Problem statement:
Write out the following listing in full, exactly as it reads.

....

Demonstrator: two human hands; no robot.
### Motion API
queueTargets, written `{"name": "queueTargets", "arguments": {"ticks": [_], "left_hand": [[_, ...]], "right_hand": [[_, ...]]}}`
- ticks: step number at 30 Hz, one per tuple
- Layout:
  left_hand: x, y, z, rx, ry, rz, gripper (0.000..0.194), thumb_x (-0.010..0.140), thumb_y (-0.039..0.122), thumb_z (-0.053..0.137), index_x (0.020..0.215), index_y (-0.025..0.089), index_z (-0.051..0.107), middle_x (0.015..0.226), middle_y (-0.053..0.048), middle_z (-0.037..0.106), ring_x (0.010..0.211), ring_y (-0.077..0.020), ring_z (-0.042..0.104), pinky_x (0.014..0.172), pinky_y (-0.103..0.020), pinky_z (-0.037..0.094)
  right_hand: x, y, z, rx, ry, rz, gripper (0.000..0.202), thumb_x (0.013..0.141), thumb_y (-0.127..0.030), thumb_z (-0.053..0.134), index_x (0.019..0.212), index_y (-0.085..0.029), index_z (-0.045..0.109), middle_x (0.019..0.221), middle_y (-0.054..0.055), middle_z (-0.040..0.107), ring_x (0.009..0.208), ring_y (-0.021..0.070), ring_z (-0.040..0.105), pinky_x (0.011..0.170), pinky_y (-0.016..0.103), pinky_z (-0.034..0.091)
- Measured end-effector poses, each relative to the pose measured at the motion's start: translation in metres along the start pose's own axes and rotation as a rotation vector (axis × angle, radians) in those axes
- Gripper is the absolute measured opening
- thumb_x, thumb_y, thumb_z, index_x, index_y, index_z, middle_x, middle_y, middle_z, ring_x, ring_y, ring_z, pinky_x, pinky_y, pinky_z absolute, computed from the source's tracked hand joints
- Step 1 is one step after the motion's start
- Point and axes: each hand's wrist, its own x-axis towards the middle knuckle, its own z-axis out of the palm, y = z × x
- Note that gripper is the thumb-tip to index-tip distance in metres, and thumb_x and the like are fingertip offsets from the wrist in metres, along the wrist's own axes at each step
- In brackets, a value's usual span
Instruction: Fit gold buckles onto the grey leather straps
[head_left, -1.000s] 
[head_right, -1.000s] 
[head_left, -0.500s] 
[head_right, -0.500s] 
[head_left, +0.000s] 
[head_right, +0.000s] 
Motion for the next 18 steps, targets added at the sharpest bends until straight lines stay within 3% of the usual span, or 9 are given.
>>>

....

Answer to this problem:
Demonstrator: two human hands; no robot.
### Motion API
queueTargets, written `{"name": "queueTargets", "arguments": {"ticks": [_], "left_hand": [[_, ...]], "right_hand": [[_, ...]]}}`
- ticks: step number at 30 Hz, one per tuple
- Layout:
  left_hand: x, y, z, rx, ry, rz, gripper (0.000..0.194), thumb_x (-0.010..0.140), thumb_y (-0.039..0.122), thumb_z (-0.053..0.137), index_x (0.020..0.215), index_y (-0.025..0.089), index_z (-0.051..0.107), middle_x (0.015..0.226), middle_y (-0.053..0.048), middle_z (-0.037..0.106), ring_x (0.010..0.211), ring_y (-0.077..0.020), ring_z (-0.042..0.104), pinky_x (0.014..0.172), pinky_y (-0.103..0.020), pinky_z (-0.037..0.094)
  right_hand: x, y, z, rx, ry, rz, gripper (0.000..0.202), thumb_x (0.013..0.141), thumb_y (-0.127..0.030), thumb_z (-0.053..0.134), index_x (0.019..0.212), index_y (-0.085..0.029), index_z (-0.045..0.109), middle_x (0.019..0.221), middle_y (-0.054..0.055), middle_z (-0.040..0.107), ring_x (0.009..0.208), ring_y (-0.021..0.070), ring_z (-0.040..0.105), pinky_x (0.011..0.170), pinky_y (-0.016..0.103), pinky_z (-0.034..0.091)
- Measured end-effector poses, each relative to the pose measured at the motion's start: translation in metres along the start pose's own axes and rotation as a rotation vector (axis × angle, radians) in those axes
- Gripper is the absolute measured opening
- thumb_x, thumb_y, thumb_z, index_x, index_y, index_z, middle_x, middle_y, middle_z, ring_x, ring_y, ring_z, pinky_x, pinky_y, pinky_z absolute, computed from the source's tracked hand joints
- Step 1 is one step after the motion's start
- Point and axes: each hand's wrist, its own x-axis towards the middle knuckle, its own z-axis out of the palm, y = z × x
- Note that gripper is the thumb-tip to index-tip distance in metres, and thumb_x and the like are fingertip offsets from the wrist in metres, along the wrist's own axes at each step
- In brackets, a value's usual span
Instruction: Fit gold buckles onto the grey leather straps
[head_left, -1.000s] 
[head_right, -1.000s] 
[head_left, -0.500s] 
[head_right, -0.500s] 
[head_left, +0.000s] 
[head_right, +0.000s] 
Motion for the next 18 steps, targets added at the sharpest bends until straight lines stay within 3% of the usual span, or 9 are given.
>>>

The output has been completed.